Tackling misconfigurations with Datree.io
We are going to learn how to combat K8s misconfigurations with Datree.io and make policy checks easy and automated before deploying to production!🤔
Before we discuss how we solved our problems with the misconfigurations, you should know about what Datree does.
What is Datree?
Datree is a CLI tool that allows you to validate your Kubernetes schema YAML files and scan them for misconfigurations. It also lets you create customized policies and rules using a SaaS dashboard or via a policy-as-code feature. It helps with the security and stability of your Kubernetes configuration. You can also include Datree's policy check in your CI/CD pipeline and run it locally before every commit, before deploying it to production. The CLI tool is open source, enabling it to be supported by the Kubernetes community.
What is Policy-as-code?
Policy-as-code, similar to Infrastructure-as-code, is the concept of using declarative code to replace actions that require using a user interface. By representing policies in code, proven software development best practices can be adopted, such as version control, collaboration, and automation. The way it works is, once the Policy-as-code (PaC) mode is enabled, the only way to change the policies in your account is by publishing a YAML configuration file (policy.yaml) with defined policies.

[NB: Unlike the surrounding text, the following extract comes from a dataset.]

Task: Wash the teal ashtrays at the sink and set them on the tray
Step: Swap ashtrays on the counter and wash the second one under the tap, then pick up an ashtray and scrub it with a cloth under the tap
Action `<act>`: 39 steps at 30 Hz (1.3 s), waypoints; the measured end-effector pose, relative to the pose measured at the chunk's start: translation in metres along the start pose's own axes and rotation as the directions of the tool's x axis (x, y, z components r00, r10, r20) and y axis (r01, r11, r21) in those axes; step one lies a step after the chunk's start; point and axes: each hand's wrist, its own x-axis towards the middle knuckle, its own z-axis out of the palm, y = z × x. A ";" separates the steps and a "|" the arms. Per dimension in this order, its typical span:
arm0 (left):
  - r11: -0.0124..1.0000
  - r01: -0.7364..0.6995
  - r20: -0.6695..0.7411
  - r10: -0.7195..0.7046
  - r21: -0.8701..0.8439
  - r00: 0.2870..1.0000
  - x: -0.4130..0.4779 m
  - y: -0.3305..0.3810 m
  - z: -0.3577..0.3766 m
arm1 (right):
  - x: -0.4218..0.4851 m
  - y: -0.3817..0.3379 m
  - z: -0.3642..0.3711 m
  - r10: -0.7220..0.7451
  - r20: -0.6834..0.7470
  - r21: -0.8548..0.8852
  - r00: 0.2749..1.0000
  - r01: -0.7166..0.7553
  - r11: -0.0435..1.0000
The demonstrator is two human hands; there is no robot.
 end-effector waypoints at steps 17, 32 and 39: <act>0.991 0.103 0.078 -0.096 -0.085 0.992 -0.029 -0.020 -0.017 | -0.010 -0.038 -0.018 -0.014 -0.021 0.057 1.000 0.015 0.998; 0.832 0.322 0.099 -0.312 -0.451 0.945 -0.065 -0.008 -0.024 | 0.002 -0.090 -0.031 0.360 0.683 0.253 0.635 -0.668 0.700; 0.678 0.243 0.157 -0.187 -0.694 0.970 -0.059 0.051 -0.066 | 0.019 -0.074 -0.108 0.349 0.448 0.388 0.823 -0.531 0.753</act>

You can use this feature by turning it on from your profile settings and downloading the policies.yaml
file.
Why did we choose Datree?
Our project was centered around DevOps production best practices alongside my team-mates: Snehomoy Maitra⭐ and Danil Vagapov⭐. We had used the Python Flask API along with the SQlite database for storing the error logs that can be generated during the time of the deployment.
This is where Datree comes into the picture as it analyzes the complete YAML files in their entirety and it automatically does the custom policy checks by working as the CI for our K8s pipeline. It also provides a descriptive error message along with the exact error point. So, it was a lot easier for us to store those logs inside of our database without modifying that much, which was more user-friendly. The customized policy integration was pretty flawless, as we just had to specify our custom policies inside of the policy.yaml
, pass.yaml
and fail.yaml
files, and the k8s manifest files were automatically taken as argument by the Datree.

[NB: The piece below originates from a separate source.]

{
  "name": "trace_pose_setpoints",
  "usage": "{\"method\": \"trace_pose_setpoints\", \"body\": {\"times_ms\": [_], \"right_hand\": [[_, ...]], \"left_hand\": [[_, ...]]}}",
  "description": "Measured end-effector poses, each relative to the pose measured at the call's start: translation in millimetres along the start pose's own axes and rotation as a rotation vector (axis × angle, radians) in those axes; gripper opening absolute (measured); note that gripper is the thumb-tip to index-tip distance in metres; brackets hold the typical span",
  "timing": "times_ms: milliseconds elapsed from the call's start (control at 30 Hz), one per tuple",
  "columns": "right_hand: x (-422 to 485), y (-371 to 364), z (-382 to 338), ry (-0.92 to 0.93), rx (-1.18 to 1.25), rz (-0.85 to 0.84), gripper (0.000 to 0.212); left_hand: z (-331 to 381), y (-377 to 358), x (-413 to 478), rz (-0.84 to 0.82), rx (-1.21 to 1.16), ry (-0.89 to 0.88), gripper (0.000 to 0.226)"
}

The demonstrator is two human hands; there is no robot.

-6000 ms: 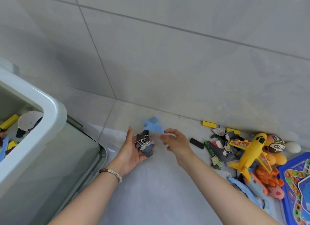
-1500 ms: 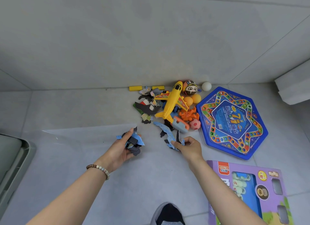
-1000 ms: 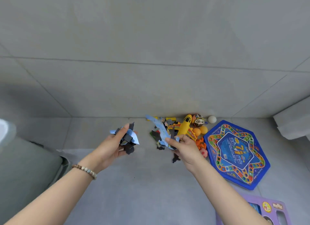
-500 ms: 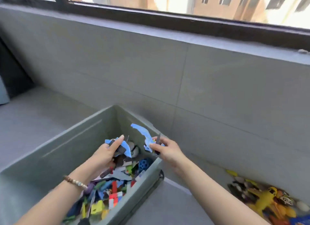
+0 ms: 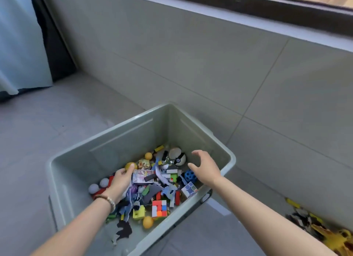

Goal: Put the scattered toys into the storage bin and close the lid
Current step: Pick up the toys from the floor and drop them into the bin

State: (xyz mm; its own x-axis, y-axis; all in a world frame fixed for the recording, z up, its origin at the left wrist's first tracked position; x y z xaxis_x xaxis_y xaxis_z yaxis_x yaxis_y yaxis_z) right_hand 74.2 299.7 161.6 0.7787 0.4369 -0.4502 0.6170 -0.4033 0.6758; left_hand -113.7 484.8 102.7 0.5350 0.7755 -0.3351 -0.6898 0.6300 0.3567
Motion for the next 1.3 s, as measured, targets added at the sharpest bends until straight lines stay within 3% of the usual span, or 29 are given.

Rules of Datree policies and customization
We had some additional custom policies that we wanted to add to the Datree policies to ensure some more stability and improve security of the Kubernetes manifests.
But, before that we wanted to show the default state of custom rules, that is, policy.yaml
, which is downloaded from Datree before you customize it.
apiVersion: v1
customRules: null
policies:
- name: Dev_Policy
rules:
# - identifier: CONTAINERS_MISSING_IMAGE_VALUE_VERSION
# messageOnFailure: Incorrect value for key `image` - specify an image version to avoid unpleasant "version surprises" in the future
# - identifier: CONTAINERS_MISSING_MEMORY_REQUEST_KEY
# messageOnFailure: Missing property object `requests.memory` - value should be within the accepted boundaries recommended by the organization
- identifier: CONTAINERS_MISSING_CPU_REQUEST_KEY
messageOnFailure: Missing property object `requests.cpu` - value should be within the accepted boundaries recommended by the organization
# - identifier: CONTAINERS_MISSING_MEMORY_LIMIT_KEY
# messageOnFailure: Missing property object `limits.memory` - value should be within the accepted boundaries recommended by the organization
# - identifier: CONTAINERS_MISSING_CPU_LIMIT_KEY
# messageOnFailure: Missing property object `limits.cpu` - value should be within the accepted boundaries recommended by the organization
# - identifier: INGRESS_INCORRECT_HOST_VALUE_PERMISSIVE
# messageOnFailure: Incorrect value for key `host` - specify host instead of using a wildcard character ("*")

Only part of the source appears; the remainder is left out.